И на этот раз они не осмеливаются высказать своего мнения. Лишь бы не вторгаться во владения Комитета, этого незримого трибунала! Оправдательная речь Фуше не принимается, но она и не отвергается, ее пересылают на рассмотрение Комитету. Другими словами, она причаливает к тому берегу, который Фуше тщательно старался обойти. Его первая битва проиграна.
Теперь и его охватывает страх. Он слишком далеко забрел, не зная местности: лучше всего побыстрее отступить. Лучше капитулировать, чем вступить в единоборство с самым могущественным. И вот Фуше в раскаянии, преклонив колени, склоняет голову. В тот же вечер он отправляется на квартиру к Робеспьеру, чтобы высказаться или, говоря откровенно, просить пощады.
Никто не присутствовал при этом разговоре. Известен лишь его результат, но по аналогичному посещению, с жуткой отчетливостью описанному в мемуарах Барраса, можно его вообразить. Прежде чем подняться по деревянной лестнице маленького дома на улице Сент-Оноре, где Робеспьер выставляет напоказ свою добродетель и свою нищету, Фуше должен подвергнуться допросу хозяев, оберегающих своего бога и жильца, как священную добычу. Вероятно, Робеспьер принял его так же, как и Барраса, в тесной, тщеславно украшенной лишь собственными портретами комнате, не пригласив сесть, стоя, холодно, с нарочито оскорбительным высокомерием, как жалкого преступника. Ибо этот муж, страстно любящий добродетель, столь же страстно и прочно влюбленный в собственную добродетель, не знает пощады и снисхождения к тому, кто хотя бы однажды держался иных взглядов, чем он. Нетерпимый и фанатичный, Савонарола разума и «добродетели», он отвергает всякое соглашение, не признает даже капитуляции своего противника; даже там, где политика властно требует соглашения, упорство ненависти и догматическая гордость не позволяют ему уступить. Что бы ни говорил тогда Фуше Робеспьеру и что бы ни отвечал ему судья, одно несомненно: его встретили не добром, а уничтожающим, беспощадным разносом, неприкрытой холодной угрозой, смертные приговором en effigie[53]. И, возвращаясь по улице Сент-Оноре, дрожа от гнева, униженный, отвергнутый, обреченный, Жозеф Фуше понял, что с этой поры лишь одно может спасти его голову: голова Робеспьера должна раньше свалиться в корзину, чем его собственная.
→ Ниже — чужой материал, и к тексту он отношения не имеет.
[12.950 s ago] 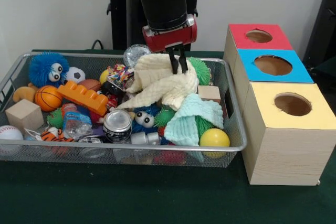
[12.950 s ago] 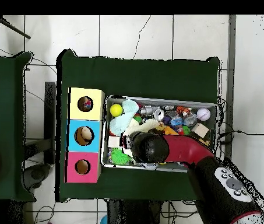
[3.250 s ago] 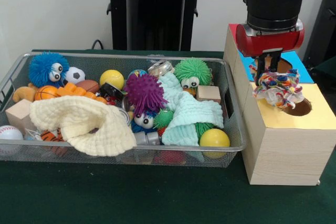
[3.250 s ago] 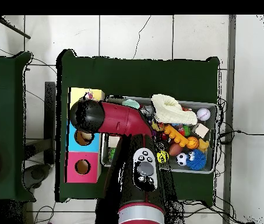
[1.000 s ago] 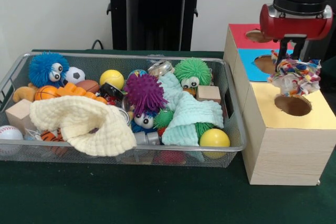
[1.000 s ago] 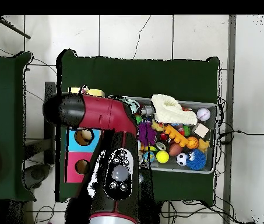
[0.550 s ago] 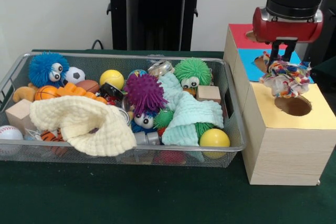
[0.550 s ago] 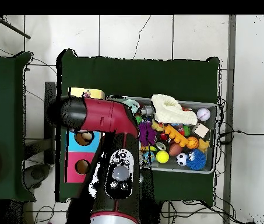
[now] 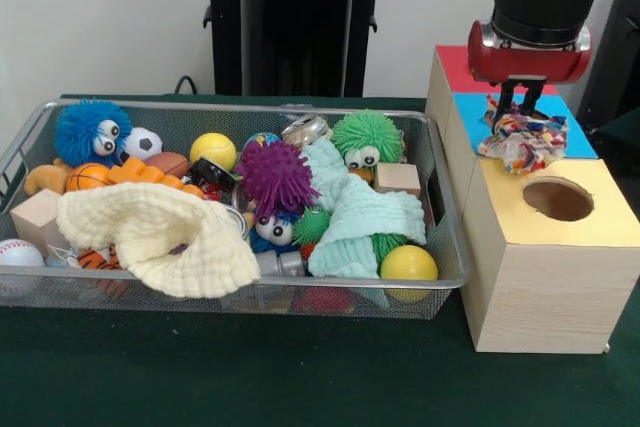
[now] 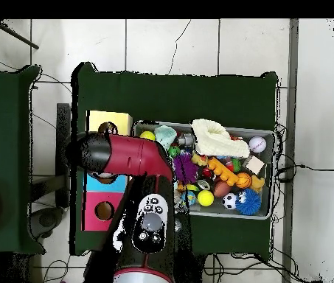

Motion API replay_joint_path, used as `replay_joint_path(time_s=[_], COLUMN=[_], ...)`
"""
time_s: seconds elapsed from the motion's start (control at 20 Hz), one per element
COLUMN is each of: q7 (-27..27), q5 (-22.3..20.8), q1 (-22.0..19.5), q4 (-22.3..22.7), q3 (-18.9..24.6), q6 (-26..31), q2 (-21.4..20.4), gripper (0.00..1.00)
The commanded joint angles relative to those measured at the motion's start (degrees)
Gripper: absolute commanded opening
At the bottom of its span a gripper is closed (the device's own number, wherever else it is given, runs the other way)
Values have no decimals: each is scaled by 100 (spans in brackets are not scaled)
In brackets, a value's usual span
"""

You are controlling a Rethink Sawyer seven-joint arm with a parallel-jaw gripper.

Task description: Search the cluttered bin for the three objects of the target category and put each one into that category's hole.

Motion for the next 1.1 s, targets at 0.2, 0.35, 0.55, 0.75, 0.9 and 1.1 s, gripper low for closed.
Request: replay_joint_path(time_s=[0.2, 0.35, 0.55, 0.75, 0.9, 1.1], q7=[1258, 1255, 1337, 1382, 1423, 1462], q5=[85, 41, 46, 112, 138, 145], q1=[-17, 28, 91, 108, 116, 135], q4=[629, 484, 168, -36, -202, -301], q3=[247, 173, 69, 77, 80, 88], q6=[-110, -4, 553, 654, 629, 657], q2=[215, 114, -54, -193, -175, -120], gripper=[0, 0, 0, 0, 0, 0])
Война не на жизнь, а на смерть объявлена. Поединок между Робеспьером и Фуше начался.
Этот поединок Робеспьера и Фуше – один из самых интересных, самых волнующих психологических эпизодов в истории революции. Оба незаурядно умны, оба политики, они все же оба – и вызванный и вызывающий – впадают в общую ошибку: они недооценивают друг друга, каждый полагает, что давно уже знает другого. Для Фуше Робеспьер все еще изможденный, тощий, провинциальный адвокат, забавлявшийся вместе с ним шутками в аррасском клубе, фабриковавший слащавые стишки в духе Грекура[54] и впоследствии утомлявший Национальное собрание 1789 года своим пустословием. Фуше слишком поздно заметил, или, быть может, вовсе не заметил, как в результате упорной, беспрерывной работы над собой, воодушевленный своей задачей Робеспьер из демагога превратился в государственного деятеля, из ловкого интригана – в прозорливого политика, из краснобая – в оратора. Ответственность большей частью возвышает человека, и Робеспьер вырос от сознания важности своей миссии, ибо среди жадных стяжателей и шумливых крикунов он чувствует, что судьба возложила на него одного спасение республики, и в этом задача всей его жизни. Осуществление именно своих, представлений о республике, о революции, о нравственности и даже о божестве он считает священным долгом человечества. Эта непреклонность Робеспьера составляет и красоту и слабость его характера. Потому что, опьяненный собственной неподкупностью, зачарованный своей догматической твердостью, он всякое инакомыслие считает уже не разногласием, а предательством и ледяной рукой инквизитора отправляет каждого противника, как еретика, на современный костер – гильотину. Нет сомнения: великая и чистая идея воодушевляет Робеспьера 1794 года. Вернее сказать, она его не воодушевляет, она застыла в нем. Она не может покинуть его, так же как и он ее (судьба всех догматических душ), и это отсутствие теплоты, способной передаваться другим, отсутствие человечности, способной увлечь других, лишает его подвиг подлинной творческой силы. Его мощь только в упорстве, его сила – в непреклонности: диктатура стала для него смыслом и формой его жизни. Либо он наложит отпечаток своего «я» на революцию, либо погибнет.